> **Task statement**: Transcribe every line of the entries exactly.

*** Exercise input Section Begins ***

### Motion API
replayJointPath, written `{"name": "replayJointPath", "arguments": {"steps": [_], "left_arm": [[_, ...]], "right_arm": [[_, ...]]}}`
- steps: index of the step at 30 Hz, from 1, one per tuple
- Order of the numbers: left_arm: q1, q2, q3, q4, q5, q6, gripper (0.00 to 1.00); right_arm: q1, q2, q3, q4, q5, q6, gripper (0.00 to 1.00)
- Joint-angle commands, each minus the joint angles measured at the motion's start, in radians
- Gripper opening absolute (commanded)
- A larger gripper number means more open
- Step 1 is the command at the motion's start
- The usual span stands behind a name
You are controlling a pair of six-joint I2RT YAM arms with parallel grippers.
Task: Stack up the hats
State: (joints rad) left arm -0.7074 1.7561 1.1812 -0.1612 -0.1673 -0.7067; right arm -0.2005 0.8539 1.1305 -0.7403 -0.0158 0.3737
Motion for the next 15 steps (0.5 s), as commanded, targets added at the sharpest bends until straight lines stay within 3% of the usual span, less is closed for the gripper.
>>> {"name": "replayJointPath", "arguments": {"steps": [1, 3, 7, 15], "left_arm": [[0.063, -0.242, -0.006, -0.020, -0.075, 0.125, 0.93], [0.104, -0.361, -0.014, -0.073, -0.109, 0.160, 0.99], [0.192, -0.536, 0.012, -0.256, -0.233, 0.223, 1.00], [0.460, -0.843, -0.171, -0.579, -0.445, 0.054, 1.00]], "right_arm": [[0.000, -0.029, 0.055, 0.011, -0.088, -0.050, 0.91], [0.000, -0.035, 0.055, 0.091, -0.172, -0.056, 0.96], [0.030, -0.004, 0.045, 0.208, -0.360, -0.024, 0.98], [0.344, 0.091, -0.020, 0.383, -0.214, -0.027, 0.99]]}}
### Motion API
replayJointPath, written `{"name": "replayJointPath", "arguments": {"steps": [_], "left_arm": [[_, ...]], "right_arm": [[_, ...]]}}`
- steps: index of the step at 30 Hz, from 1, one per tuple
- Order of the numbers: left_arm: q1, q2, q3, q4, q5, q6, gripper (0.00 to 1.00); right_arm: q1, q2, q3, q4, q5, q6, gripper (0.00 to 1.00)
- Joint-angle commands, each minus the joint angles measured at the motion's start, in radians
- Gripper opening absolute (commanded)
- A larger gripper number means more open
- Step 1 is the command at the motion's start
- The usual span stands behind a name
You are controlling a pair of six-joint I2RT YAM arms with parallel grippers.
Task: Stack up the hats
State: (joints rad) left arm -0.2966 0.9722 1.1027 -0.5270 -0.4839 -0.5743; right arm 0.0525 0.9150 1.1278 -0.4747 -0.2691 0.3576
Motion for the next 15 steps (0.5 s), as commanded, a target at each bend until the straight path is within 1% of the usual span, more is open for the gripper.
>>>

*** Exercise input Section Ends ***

> **Solved exercise**:
### Motion API
replayJointPath, written `{"name": "replayJointPath", "arguments": {"steps": [_], "left_arm": [[_, ...]], "right_arm": [[_, ...]]}}`
- steps: index of the step at 30 Hz, from 1, one per tuple
- Order of the numbers: left_arm: q1, q2, q3, q4, q5, q6, gripper (0.00 to 1.00); right_arm: q1, q2, q3, q4, q5, q6, gripper (0.00 to 1.00)
- Joint-angle commands, each minus the joint angles measured at the motion's start, in radians
- Gripper opening absolute (commanded)
- A larger gripper number means more open
- Step 1 is the command at the motion's start
- The usual span stands behind a name
You are controlling a pair of six-joint I2RT YAM arms with parallel grippers.
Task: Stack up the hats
State: (joints rad) left arm -0.7074 1.7561 1.1812 -0.1612 -0.1673 -0.7067; right arm -0.2005 0.8539 1.1305 -0.7403 -0.0158 0.3737
Motion for the next 15 steps (0.5 s), as commanded, targets added at the sharpest bends until straight lines stay within 3% of the usual span, less is closed for the gripper.
>>> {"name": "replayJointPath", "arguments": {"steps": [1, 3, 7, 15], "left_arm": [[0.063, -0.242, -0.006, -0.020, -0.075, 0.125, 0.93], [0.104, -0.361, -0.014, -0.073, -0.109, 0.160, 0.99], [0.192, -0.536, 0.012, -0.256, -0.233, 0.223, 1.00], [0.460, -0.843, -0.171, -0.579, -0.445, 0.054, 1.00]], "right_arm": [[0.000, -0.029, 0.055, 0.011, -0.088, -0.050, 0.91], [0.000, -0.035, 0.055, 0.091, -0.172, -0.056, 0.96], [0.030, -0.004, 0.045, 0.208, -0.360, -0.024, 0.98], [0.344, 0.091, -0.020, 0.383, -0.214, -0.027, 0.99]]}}
### Motion API
replayJointPath, written `{"name": "replayJointPath", "arguments": {"steps": [_], "left_arm": [[_, ...]], "right_arm": [[_, ...]]}}`
- steps: index of the step at 30 Hz, from 1, one per tuple
- Order of the numbers: left_arm: q1, q2, q3, q4, q5, q6, gripper (0.00 to 1.00); right_arm: q1, q2, q3, q4, q5, q6, gripper (0.00 to 1.00)
- Joint-angle commands, each minus the joint angles measured at the motion's start, in radians
- Gripper opening absolute (commanded)
- A larger gripper number means more open
- Step 1 is the command at the motion's start
- The usual span stands behind a name
You are controlling a pair of six-joint I2RT YAM arms with parallel grippers.
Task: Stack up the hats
State: (joints rad) left arm -0.2966 0.9722 1.1027 -0.5270 -0.4839 -0.5743; right arm 0.0525 0.9150 1.1278 -0.4747 -0.2691 0.3576
Motion for the next 15 steps (0.5 s), as commanded, a target at each bend until the straight path is within 1% of the usual span, more is open for the gripper.
>>>

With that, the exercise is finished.